A single figure is required: the number of lines below that contain "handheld".

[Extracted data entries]
+ + + +
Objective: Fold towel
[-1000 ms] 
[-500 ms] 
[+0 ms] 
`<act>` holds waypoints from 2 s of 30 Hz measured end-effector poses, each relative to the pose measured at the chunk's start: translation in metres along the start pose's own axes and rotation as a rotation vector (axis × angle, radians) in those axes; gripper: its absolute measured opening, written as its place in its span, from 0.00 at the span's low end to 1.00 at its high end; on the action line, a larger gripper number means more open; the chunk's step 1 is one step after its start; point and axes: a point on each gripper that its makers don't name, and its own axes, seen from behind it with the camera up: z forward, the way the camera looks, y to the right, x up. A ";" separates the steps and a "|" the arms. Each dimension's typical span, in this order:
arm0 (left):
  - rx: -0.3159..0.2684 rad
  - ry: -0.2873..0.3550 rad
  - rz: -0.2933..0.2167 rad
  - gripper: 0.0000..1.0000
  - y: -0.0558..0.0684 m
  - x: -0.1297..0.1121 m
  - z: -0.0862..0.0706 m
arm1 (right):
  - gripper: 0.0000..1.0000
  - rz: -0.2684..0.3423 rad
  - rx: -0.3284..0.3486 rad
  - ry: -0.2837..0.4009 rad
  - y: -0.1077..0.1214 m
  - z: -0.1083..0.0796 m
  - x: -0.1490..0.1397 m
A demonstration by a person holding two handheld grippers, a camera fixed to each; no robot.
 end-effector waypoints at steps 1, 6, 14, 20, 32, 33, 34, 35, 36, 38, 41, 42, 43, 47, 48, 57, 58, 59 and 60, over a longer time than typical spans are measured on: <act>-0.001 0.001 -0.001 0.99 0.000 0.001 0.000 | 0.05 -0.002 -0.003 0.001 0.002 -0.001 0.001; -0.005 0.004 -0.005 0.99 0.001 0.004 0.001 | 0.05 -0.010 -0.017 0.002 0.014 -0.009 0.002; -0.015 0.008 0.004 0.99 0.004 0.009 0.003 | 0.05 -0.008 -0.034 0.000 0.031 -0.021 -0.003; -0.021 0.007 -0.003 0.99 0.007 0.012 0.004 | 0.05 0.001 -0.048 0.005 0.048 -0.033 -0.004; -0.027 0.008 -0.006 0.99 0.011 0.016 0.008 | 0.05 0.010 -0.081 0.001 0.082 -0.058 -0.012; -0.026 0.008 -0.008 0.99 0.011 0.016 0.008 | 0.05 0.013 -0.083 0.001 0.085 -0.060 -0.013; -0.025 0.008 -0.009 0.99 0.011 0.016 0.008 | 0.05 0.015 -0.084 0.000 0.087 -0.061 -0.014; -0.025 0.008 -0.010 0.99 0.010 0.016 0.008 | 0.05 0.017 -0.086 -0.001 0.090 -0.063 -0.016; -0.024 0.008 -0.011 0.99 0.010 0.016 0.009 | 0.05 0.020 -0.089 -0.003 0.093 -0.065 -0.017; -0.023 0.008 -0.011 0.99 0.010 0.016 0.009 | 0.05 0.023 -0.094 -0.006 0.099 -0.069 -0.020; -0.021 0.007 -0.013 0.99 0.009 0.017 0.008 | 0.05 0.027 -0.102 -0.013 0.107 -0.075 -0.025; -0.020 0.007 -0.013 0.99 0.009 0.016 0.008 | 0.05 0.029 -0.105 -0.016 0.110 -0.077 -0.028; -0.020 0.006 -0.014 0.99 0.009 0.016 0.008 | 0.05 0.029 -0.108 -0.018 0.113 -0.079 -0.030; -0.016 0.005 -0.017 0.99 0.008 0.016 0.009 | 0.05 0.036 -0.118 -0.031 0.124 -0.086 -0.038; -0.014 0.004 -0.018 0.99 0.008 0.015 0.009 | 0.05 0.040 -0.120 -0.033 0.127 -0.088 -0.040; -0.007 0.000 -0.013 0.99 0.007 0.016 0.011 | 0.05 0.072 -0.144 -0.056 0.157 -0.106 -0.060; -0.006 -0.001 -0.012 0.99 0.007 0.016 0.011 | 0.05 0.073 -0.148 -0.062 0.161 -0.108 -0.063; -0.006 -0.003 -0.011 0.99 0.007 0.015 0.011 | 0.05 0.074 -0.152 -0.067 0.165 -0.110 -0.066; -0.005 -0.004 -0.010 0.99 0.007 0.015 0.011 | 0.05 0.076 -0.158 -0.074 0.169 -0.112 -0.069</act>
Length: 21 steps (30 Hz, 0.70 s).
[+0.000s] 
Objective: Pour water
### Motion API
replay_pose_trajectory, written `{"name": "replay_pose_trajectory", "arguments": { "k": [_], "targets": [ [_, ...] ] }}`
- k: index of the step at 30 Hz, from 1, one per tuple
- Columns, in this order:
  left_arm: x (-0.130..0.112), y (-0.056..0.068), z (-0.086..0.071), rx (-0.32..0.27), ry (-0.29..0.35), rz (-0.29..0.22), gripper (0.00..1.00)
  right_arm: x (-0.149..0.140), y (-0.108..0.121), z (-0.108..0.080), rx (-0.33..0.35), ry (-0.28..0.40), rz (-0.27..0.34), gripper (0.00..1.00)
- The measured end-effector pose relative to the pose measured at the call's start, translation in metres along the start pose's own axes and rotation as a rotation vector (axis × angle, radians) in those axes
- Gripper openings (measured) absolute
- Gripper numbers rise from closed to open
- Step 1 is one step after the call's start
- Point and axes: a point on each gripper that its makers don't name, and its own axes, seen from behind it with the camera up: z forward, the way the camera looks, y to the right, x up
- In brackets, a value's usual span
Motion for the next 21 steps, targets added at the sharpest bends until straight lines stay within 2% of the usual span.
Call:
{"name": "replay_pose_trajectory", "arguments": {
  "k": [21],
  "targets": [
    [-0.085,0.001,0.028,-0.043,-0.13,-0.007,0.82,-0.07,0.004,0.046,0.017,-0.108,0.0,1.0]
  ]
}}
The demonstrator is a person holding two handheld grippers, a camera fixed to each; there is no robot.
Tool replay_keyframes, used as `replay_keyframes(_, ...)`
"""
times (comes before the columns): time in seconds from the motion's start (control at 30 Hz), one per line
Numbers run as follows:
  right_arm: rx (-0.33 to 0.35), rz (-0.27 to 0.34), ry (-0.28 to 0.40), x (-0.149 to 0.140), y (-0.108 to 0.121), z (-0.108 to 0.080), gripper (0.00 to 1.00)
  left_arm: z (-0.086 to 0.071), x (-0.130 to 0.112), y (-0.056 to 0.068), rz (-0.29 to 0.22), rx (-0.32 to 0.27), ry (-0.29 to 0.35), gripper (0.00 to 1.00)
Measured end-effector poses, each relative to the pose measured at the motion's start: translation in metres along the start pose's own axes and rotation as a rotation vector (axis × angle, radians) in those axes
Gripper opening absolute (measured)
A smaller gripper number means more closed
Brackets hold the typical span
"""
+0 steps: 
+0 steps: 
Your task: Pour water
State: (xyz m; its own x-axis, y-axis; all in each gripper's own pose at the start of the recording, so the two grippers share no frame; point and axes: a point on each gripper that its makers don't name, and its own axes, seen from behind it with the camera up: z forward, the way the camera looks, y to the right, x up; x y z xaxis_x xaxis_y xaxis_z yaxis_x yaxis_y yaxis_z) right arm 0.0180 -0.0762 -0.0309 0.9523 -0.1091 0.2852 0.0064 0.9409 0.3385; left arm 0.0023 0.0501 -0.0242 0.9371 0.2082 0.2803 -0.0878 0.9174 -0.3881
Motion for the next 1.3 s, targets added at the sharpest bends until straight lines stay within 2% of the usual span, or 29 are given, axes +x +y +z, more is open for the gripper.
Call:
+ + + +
TASK OUTPUT
2